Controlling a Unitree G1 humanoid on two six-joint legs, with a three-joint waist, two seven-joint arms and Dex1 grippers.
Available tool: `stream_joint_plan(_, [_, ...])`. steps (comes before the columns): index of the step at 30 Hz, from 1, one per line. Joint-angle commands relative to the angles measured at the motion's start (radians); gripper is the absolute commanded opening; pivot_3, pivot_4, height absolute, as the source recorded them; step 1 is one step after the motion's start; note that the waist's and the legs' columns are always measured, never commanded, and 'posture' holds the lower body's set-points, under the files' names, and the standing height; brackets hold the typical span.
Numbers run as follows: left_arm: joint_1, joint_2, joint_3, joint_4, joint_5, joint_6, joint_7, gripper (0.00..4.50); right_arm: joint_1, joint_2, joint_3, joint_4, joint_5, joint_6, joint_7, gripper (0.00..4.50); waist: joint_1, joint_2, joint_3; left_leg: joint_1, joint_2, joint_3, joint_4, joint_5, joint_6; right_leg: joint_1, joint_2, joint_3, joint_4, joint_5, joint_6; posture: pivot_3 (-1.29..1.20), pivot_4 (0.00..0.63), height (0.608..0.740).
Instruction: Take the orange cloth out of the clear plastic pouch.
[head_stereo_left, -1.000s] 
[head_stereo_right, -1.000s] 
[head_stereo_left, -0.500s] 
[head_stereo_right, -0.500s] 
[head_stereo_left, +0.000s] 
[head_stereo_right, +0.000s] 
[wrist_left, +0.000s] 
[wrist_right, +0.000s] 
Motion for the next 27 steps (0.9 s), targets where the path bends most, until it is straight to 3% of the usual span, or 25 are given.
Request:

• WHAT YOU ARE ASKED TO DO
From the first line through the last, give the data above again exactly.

• EXERCISE SOLUTION
Controlling a Unitree G1 humanoid on two six-joint legs, with a three-joint waist, two seven-joint arms and Dex1 grippers.
Available tool: `stream_joint_plan(_, [_, ...])`. steps (comes before the columns): index of the step at 30 Hz, from 1, one per line. Joint-angle commands relative to the angles measured at the motion's start (radians); gripper is the absolute commanded opening; pivot_3, pivot_4, height absolute, as the source recorded them; step 1 is one step after the motion's start; note that the waist's and the legs' columns are always measured, never commanded, and 'posture' holds the lower body's set-points, under the files' names, and the standing height; brackets hold the typical span.
Numbers run as follows: left_arm: joint_1, joint_2, joint_3, joint_4, joint_5, joint_6, joint_7, gripper (0.00..4.50); right_arm: joint_1, joint_2, joint_3, joint_4, joint_5, joint_6, joint_7, gripper (0.00..4.50); waist: joint_1, joint_2, joint_3; left_leg: joint_1, joint_2, joint_3, joint_4, joint_5, joint_6; right_leg: joint_1, joint_2, joint_3, joint_4, joint_5, joint_6; posture: pivot_3 (-1.29..1.20), pivot_4 (0.00..0.63), height (0.608..0.740).
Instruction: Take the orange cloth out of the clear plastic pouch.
[head_stereo_left, -1.000s] 
[head_stereo_right, -1.000s] 
[head_stereo_left, -0.500s] 
[head_stereo_right, -0.500s] 
[head_stereo_left, +0.000s] 
[head_stereo_right, +0.000s] 
[wrist_left, +0.000s] 
[wrist_right, +0.000s] 
Motion for the next 27 steps (0.9 s), targets where the path bends most, until it is straight to 3% of the usual span, or 25 are given.
Request:

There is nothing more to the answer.